## TRY IT
Say how many lines below hold the word "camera"; give the number by itself.

## DATA EXTRACT
++++

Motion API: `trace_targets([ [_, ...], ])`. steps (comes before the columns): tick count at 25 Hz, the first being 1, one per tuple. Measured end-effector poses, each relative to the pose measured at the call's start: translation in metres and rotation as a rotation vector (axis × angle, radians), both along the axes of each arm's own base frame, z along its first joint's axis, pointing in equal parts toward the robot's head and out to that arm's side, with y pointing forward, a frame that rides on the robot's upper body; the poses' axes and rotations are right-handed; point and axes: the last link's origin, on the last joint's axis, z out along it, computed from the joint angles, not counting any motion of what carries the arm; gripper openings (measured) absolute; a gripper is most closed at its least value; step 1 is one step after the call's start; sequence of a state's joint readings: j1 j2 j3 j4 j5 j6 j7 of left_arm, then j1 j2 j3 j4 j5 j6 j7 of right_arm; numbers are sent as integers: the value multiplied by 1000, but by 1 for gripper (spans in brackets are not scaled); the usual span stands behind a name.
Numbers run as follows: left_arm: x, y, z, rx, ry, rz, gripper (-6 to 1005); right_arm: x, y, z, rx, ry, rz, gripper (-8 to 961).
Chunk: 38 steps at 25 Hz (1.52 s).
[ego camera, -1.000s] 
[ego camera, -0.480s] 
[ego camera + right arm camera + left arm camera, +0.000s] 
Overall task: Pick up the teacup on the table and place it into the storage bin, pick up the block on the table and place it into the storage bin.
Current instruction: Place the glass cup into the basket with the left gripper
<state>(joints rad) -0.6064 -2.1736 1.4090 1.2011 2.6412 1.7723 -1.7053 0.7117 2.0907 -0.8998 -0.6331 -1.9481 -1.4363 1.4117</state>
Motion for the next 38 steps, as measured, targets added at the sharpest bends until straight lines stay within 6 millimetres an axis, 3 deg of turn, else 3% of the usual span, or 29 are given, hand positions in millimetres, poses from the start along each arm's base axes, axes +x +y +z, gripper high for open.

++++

## WRITTEN RESPONSE
3